One way I seen done, is having 2x6 roof trusses and adding a strip of wood to either side of the trusses and against the sheathing. Then 3/4” foam boards fastened to the strips, that leave a gap between the foam and roof sheathing. Then the rest of the cell is filled with closed cell spray foam. Oh, the soffit and ridge are both vented, to allow air to enter the eaves snd escape the ridge. That substantially keeps the roof cool and lowers the chance of the sun’s heat entering the living space. If moisture from fog, or heavy humidity, enters the area between the sheathing and foam board, it’ll dry out quickly, once the dry air convection starts again.
Put fiber board for my ceiling 30 years ago and it is holding up great.
I had styrofoam blocks cut into pieces that are 92x14.5x3.
They seem to work great.
I've done a large RV like this. And I'm currently planning out my tiny house the same way.
I have an electric hot wire foam cutter here to do any trimming.
What's the downside of precut styrofoam blocks?
I have done this once. The insulation factor was great, but the install labor was tremendous. Every wall cavity is a little different. Then you have to cut around all of the outlets, wiring, plumbing, fire blocking, etc. Gaps were filled with cans of spray foam. It was a slow process.
@floridagunrat1625 With a tiny house it's not too bad. Not too much cutting for electrical and such.
And if you pay a foam company to cut them to exactly 14.5", you can use them as guides for your studs (on 16" centers) and they'll fit perfectly.
A hot wire cutter helps a lot.
Oh, and you don't need a vapor barrier with foam. I use one anyway though.
I do use cans of closed cell spray foam to fill any gaps too. And also to lock in any pieces that could possibly move over time.
I guess I'm just wondering what the pros think of fire and health safety. So far I've mostly used the commercial grade insulation foam with the fiberglass paper on both sides.
My next one is going to be plain white styrofoam unless I find a reason to not use it.
@@mikey92362 if I build a tiny house it will be cellulose blown it like my house built 20 years ago. best stuff there is. also, I will be running my electric and plumbing in conduit outside the walls where its easy to get to.
The con of spray foam is that it is highly flammable compared to fiberglass batt insulation.
That depends on the type of foam used. All foam will burn/melt when exposed to a flame. Some types will burn quite violently, but others will not support combustion on their own.
Depends on the type. I tested this back in 2017 when we used it.
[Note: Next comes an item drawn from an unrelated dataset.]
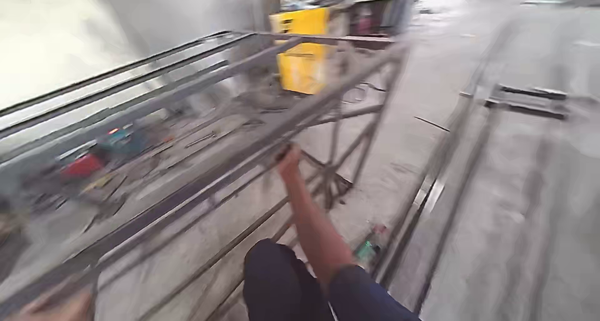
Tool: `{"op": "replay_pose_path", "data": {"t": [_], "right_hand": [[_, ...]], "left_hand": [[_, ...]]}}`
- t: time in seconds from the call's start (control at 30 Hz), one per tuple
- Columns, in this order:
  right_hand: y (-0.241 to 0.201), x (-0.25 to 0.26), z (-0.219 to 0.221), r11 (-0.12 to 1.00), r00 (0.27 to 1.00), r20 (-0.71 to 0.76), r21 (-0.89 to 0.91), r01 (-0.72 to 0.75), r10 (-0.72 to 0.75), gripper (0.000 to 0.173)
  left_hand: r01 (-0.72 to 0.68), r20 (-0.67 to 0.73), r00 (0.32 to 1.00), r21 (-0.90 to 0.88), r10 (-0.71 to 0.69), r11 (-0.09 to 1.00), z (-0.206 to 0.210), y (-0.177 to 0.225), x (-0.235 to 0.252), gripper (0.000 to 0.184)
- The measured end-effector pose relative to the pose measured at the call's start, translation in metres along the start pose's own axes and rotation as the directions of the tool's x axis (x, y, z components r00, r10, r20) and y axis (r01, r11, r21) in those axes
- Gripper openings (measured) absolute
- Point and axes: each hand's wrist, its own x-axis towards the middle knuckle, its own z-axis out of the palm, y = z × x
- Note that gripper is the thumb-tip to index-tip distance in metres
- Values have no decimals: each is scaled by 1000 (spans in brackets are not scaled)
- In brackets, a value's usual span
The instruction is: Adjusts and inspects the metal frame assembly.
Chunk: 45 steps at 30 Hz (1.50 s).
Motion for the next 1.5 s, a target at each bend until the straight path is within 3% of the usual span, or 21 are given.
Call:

I couldn't get it to burn unless I continuously kept gasoline on it. Otherwise it would simply go out. A torch running on it wouldn't set it on fire either. It would char, turn black, smoke a little and that was about it. I would have thought it would have started burning on it's own but when you removed the flame it stopped smoking. It never actually produced a flame on it's own. Not like a piece of lumber, you hold a torch on it, it will catch fire remain burning when you remove the torch. I have no doubt, some spray foam burns but ours did not.
remember the first few inches of insulation have the greatest effect,I always notice on a shed near my home on a frosty morning,the roof space with r13 will almost always have frost on it while the uninsulated area sometimes is clear,its diminishing returns with thicker and thicker insulation.
What about the foam board sheets?
Before insulating seal and spray your wood inside with a mold killer and bug deterent then insulate with what's best if I build again I'd even go as far as spraying a water sealer to prevent leaks
My previous home had corn stalk insulation .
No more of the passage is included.